[Dataset content Boundary: Start]
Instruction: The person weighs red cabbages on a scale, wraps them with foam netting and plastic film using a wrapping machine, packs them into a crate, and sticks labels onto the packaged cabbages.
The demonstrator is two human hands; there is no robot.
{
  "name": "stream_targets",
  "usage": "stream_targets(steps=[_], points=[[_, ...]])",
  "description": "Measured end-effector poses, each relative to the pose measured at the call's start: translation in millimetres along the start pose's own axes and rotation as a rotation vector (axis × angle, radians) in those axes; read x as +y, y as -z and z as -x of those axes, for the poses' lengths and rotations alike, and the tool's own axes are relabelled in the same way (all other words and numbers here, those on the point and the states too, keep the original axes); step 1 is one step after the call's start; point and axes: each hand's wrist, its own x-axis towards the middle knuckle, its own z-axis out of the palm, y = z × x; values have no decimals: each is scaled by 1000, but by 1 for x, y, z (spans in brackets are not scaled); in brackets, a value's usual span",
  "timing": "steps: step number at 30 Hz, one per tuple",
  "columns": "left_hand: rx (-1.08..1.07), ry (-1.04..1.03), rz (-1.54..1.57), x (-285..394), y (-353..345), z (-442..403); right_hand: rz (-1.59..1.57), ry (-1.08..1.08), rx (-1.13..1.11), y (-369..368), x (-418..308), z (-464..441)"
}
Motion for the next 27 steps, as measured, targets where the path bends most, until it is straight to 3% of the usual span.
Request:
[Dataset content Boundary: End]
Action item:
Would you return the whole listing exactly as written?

Solution below:
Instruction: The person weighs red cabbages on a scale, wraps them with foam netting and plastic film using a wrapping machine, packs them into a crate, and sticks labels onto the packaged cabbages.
The demonstrator is two human hands; there is no robot.
{
  "name": "stream_targets",
  "usage": "stream_targets(steps=[_], points=[[_, ...]])",
  "description": "Measured end-effector poses, each relative to the pose measured at the call's start: translation in millimetres along the start pose's own axes and rotation as a rotation vector (axis × angle, radians) in those axes; read x as +y, y as -z and z as -x of those axes, for the poses' lengths and rotations alike, and the tool's own axes are relabelled in the same way (all other words and numbers here, those on the point and the states too, keep the original axes); step 1 is one step after the call's start; point and axes: each hand's wrist, its own x-axis towards the middle knuckle, its own z-axis out of the palm, y = z × x; values have no decimals: each is scaled by 1000, but by 1 for x, y, z (spans in brackets are not scaled); in brackets, a value's usual span",
  "timing": "steps: step number at 30 Hz, one per tuple",
  "columns": "left_hand: rx (-1.08..1.07), ry (-1.04..1.03), rz (-1.54..1.57), x (-285..394), y (-353..345), z (-442..403); right_hand: rz (-1.59..1.57), ry (-1.08..1.08), rx (-1.13..1.11), y (-369..368), x (-418..308), z (-464..441)"
}
Motion for the next 27 steps, as measured, targets where the path bends most, until it is straight to 3% of the usual span.
Request:

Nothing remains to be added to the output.